Maar de moeder van Salomo Bathseba had er van te horen gekregen en David overgehaald haar zoon tot koning te laten zalven. Bij de stadsbron was dat ook gebeurd. Salomo had op dat moment al laten weten Adonia niet direct ter dood te laten brengen. Bij die beslissing om Salomo to wettig koning uit te roepen speelde ook ene Abigaïl een rol. Zij was bij David gekomen als jonge vrouw om zijn botten te warmen. Vaak wordt deze Abigaïl afgeschilderd als een knap meisje die nog enige viriliteit bij de Koning kon opwekken.

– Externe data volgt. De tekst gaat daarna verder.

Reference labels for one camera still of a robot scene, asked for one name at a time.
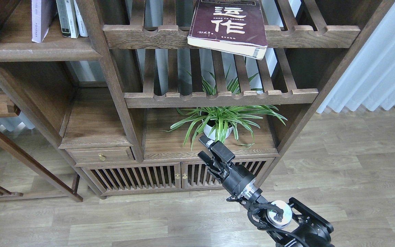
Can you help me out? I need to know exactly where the dark red Chinese book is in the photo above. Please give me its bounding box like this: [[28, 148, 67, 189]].
[[188, 0, 267, 60]]

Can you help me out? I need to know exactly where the white lavender paperback book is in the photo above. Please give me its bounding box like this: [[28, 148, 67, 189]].
[[31, 0, 57, 43]]

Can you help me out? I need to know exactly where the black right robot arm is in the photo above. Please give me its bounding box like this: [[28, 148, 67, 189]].
[[198, 136, 334, 247]]

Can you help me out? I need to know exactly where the dark wooden bookshelf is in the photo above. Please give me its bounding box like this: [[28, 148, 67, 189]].
[[0, 0, 394, 198]]

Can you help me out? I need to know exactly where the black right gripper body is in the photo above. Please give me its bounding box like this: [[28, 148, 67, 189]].
[[207, 141, 257, 201]]

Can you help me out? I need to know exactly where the white upright book right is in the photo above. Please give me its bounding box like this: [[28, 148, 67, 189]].
[[73, 0, 89, 37]]

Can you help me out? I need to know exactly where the white upright book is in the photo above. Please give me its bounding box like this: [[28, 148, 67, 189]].
[[73, 0, 89, 37], [64, 0, 80, 39]]

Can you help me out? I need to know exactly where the white pleated curtain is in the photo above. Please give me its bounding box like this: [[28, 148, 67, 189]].
[[317, 3, 395, 114]]

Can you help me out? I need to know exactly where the grey upright book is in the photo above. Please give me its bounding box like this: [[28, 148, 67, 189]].
[[56, 0, 71, 37]]

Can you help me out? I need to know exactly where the green spider plant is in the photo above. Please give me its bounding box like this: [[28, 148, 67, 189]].
[[163, 65, 287, 151]]

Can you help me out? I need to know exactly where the white plant pot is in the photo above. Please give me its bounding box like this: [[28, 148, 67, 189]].
[[204, 123, 234, 143]]

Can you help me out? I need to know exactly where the brass drawer knob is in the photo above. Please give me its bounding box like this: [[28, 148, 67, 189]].
[[98, 153, 106, 162]]

Maar historisch onderzoek heeft ontdekt dat ook Koningen in de buurt van Israël een dergelijke voorziening wel troffen. Die jonge vrouwen werden daar zeer wijs genoemd. Als de koning alles niet meer helder zag dan gaven zij de vermoedelijke mening van de Koning weer en dat werd als mening van de koning aangenomen.
Als Adonia vraagt om de hand van Abigaïl vraagt hij om een belangrijke plaats aan het hof. Zij immers had op het laatst de mening van koning David gegeven. Dat Salomo koning was geworden kwam mede door de manier waarop zij de mening van de koning had weergegeven. Als de wijze koning Salomo van zijn moeder hoort wat Adonia gevraagd had doorzag hij direct de manipulatie die hier plaats had. Abigaïl kon achteraf natuurlijk altijd zeggen dat ze zich had vergist. Aan de manipulaties van Adonia moest abrupt een einde komen. Verraders krijgen de doodstraf. Voor ons heeft dit verhaal een waarschuwing. Politici die demonstranten oproepen geweld te gebruiken, politiek geweld, zijn niet onschuldig en horen in de gevangenis. Ook wij moeten op onze hoede zijn voor dit soort intriges en die aan het licht brengen. Het Nieuwe Testament roept op om dat wat verborgen is altijd openbaar te maken. Dat uit liefde voor de zwaksten die gemakkelijk het eerste slachtoffer kunnen worden.